Evidence of just one cockroach in a retail facility may indicate a larger problem. Because cockroaches are nocturnal and prefer to dwell in cracks and crevices, facility managers who see one alive and active during the day should report the sighting to their PMP as soon as possible, who can then investigate whether the structure has been conducive to harboring pest populations and if a larger problem lurks out of sight. Retailers whose facilities are near restaurants may be particularly at risk for German cockroaches, which may be brought in on food, beverages or other deliveries.

Cockroaches can present both sanitation and customer relations concerns, as customers who see a cockroach may not want to shop or eat at the location. For spaces serving food, sightings of dead or live cockroaches or their fecal matter may lead public health inspectors to take additional steps, such as conducting additional inspections, levying fines or even closing the business until the findings are resolved.


Birds flocking in large numbers to a business may present significant health and safety issues. Some species of birds have adapted to thrive in human spaces without migration and tend to generate large flocks, such as European starlings, house sparrows and pigeons. They may roost on roofs and in signage, and generate a large amount of bird feces under these resting areas. This is not only unsightly, but the chemicals may damage the structure over time, and the feces may contain pathogens which could result in illness to some customers and employees.

Location is a key factor for potential bird issues. Birds seek a location with food, water, nesting materials and a location to build their nests, so businesses within 1 to 5 miles of these factors may be at risk for bird flocks.
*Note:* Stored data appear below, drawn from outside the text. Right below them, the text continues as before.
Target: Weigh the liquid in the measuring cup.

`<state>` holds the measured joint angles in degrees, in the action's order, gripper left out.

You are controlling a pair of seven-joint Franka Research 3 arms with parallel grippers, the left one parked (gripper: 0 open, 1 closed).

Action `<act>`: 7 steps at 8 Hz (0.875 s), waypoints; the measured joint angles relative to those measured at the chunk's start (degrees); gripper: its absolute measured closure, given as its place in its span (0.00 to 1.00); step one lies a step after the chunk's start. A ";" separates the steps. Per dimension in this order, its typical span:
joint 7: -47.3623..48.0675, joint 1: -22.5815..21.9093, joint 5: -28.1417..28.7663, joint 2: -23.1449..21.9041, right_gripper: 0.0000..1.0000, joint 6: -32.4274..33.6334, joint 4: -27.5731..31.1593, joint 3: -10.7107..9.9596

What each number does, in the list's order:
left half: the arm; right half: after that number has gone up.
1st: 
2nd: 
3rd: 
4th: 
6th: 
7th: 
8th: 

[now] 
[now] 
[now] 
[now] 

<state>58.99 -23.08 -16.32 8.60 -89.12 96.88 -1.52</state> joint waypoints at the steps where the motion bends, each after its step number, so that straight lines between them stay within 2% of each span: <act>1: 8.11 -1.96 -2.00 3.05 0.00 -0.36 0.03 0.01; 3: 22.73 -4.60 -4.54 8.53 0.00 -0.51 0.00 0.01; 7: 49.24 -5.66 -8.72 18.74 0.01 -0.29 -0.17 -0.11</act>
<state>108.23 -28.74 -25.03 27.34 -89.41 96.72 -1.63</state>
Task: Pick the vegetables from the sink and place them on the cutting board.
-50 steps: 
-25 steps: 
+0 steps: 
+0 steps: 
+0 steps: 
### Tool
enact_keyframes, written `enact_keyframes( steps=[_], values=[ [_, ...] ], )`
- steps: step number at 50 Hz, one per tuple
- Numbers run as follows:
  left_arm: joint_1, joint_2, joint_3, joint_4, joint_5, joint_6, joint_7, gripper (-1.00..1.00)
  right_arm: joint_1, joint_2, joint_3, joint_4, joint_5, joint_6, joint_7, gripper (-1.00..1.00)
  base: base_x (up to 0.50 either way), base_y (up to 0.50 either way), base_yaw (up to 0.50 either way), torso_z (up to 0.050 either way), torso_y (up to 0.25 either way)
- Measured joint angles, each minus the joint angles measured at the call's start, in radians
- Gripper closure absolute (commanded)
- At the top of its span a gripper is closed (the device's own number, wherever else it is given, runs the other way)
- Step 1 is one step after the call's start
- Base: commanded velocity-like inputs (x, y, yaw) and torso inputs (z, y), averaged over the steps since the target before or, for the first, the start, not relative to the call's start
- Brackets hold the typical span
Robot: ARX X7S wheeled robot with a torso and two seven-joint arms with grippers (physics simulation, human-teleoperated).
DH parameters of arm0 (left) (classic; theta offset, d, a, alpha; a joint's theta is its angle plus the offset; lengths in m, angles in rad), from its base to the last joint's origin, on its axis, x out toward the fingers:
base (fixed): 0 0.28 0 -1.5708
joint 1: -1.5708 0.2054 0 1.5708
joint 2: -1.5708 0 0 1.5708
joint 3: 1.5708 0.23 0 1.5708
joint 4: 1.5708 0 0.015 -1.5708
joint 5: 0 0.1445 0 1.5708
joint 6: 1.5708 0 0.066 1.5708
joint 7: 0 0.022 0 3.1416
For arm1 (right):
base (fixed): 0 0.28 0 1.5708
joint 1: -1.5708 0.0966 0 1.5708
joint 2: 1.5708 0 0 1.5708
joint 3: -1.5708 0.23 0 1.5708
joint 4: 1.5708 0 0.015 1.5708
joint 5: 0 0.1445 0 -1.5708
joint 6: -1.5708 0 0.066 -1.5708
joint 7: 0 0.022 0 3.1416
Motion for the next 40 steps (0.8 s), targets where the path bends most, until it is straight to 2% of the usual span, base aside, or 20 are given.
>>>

Retailers that keep their doors closed except when necessary rarely have issues with birds inside structures, but exterior flocks may continue to be an issue. Facility managers should consult a PMP who specializes in bird control, as they can identify the structure’s opportunities for bird control and will be familiar with the state laws regarding roosting deterrents.

As with any pest concern, there is no one-size-fits-all approach to prevent infestations in retail facilities. Retail managers should ensure they have a strong line of communication with their pest management professional to determine preventative measures that are most appropriate for their needs, and seek professional support at the first sign of a problem. Working together, retailers and pest management professionals can ensure their business is abuzz for all the right reasons.



— Angela Tucker, Ph.D., is an expert in entomology with leading commercial pest management provider Terminix based in Memphis, Tennessee.